> Action item
Each line holding the string "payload" is to be copied from the data.

::::::

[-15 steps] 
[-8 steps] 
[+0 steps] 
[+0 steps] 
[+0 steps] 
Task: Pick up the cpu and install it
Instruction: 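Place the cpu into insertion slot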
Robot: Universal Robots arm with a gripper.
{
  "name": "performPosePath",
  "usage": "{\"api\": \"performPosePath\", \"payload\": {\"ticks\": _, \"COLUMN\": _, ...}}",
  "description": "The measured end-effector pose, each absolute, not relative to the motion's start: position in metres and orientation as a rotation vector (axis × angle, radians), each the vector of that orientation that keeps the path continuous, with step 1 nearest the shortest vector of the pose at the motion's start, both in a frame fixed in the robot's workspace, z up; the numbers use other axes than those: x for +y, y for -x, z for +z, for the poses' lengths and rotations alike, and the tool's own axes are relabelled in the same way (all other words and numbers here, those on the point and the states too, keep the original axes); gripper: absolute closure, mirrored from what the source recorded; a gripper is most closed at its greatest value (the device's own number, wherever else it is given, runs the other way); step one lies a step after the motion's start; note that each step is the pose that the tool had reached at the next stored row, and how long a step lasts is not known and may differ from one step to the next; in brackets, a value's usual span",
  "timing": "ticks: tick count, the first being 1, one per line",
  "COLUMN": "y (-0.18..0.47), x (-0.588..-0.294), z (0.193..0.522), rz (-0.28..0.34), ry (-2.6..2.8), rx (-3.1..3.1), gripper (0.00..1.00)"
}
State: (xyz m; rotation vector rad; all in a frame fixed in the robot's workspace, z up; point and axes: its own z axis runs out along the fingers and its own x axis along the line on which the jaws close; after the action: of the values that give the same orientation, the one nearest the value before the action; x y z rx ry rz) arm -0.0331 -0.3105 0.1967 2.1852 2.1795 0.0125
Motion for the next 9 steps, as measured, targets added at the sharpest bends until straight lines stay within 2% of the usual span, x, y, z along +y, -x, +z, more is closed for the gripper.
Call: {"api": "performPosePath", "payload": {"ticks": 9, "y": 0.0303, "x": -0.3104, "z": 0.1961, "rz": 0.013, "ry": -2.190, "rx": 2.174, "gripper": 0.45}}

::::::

> Exercise answer
  "usage": "{\"api\": \"performPosePath\", \"payload\": {\"ticks\": _, \"COLUMN\": _, ...}}",
Call: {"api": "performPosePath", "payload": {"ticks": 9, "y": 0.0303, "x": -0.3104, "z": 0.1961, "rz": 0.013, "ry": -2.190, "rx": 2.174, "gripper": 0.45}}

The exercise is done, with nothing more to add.